Friday, April 16, 2010

On Douchebags

it has been a lovely spring so far. the startling but welcome sudden appearance of all those tulips, the flash and flurry of cherry blossoms that make my heart yearn to go back to japan just a little bit, and the warm weather that make it okay to wear flats without socks--YES. i'm on board with all of that.

what puzzles me is this recent onslaught of douchebags that seemed to have popped up out of nowhere this year. where did they come from? were they hibernating? why are they preying on all my friends? why do they show up where i work every single day? it's really beyond all comprehension. during this week's class marathon, some friends and i discussed how helpful it would be if you could ICD-9 douchebaggery. you could diganose some of these assholes with something like POS--NOS (piece of shit, not otherwise specified) and help along your friends and future female victims. there could be a step-wise diagnostic algorithm complete with flow charts and everything!
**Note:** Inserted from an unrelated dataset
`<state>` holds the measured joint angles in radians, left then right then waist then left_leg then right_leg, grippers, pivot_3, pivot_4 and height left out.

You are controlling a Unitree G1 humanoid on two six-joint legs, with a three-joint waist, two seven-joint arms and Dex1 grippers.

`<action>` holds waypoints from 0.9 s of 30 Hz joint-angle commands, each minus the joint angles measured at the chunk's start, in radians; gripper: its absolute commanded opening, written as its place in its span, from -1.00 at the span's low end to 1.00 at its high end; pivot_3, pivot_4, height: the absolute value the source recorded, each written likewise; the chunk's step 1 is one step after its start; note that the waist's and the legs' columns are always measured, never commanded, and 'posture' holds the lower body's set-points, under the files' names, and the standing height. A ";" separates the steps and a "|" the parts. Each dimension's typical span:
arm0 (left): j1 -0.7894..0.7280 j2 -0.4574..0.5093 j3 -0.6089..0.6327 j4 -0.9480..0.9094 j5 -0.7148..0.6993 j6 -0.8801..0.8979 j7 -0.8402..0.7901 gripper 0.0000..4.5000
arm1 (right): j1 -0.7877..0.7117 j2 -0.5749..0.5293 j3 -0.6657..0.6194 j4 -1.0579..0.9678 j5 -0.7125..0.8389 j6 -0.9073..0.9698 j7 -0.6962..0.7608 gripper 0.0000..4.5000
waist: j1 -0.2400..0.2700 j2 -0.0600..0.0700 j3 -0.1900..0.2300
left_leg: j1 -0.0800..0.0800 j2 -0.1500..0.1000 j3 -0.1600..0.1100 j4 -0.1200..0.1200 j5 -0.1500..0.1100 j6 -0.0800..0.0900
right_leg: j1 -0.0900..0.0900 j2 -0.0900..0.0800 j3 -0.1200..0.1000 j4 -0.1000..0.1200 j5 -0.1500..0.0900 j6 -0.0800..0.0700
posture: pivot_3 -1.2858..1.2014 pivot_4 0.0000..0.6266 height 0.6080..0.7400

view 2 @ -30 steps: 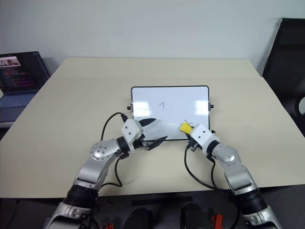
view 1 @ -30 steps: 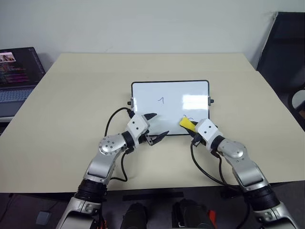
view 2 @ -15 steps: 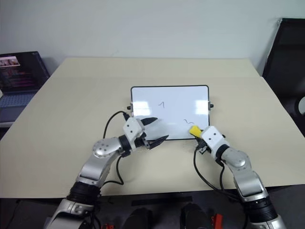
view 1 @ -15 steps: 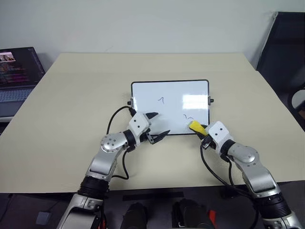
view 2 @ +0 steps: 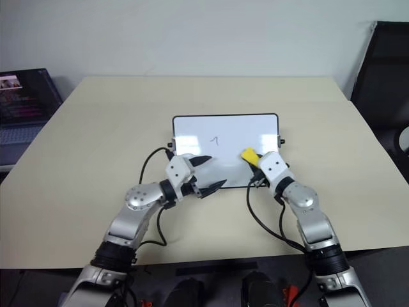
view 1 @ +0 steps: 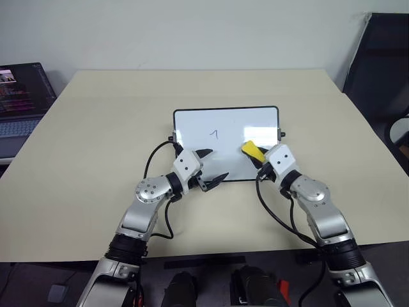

last night i was talking with a friend about our mutual hatred of douches, and it was interesting because mostly these conversations are held with my girlfriends, but this was a DUDE. he had this very comprehensive list that i agreed with almost 100% and was so funny i felt like it needed to be shared. 4 or more of these points might be considered diagnostic.

1) you're a dude and you spend more time on your hair than 5 minutes
2) you club every week
3) you're pretentious
4) you sleep around
5) you're a coward but try to come off as a tough guy
6) you use your career and money to try to get into a girl's pants
7) you wear ed hardy
8) all your jeans are designer
9) you're rude
10) you're a creep
11) you own a pair of douche sunglasses
12) you get fake tans
13) you drive a convertible coupe and you're a guy
14) you like fake boobs
15) your only goal in life is to make money

the list could go on, but at this point i was about to bust a gut laughing, so he had to stop. what would you add to this list? don't hold back, i certainly haven't.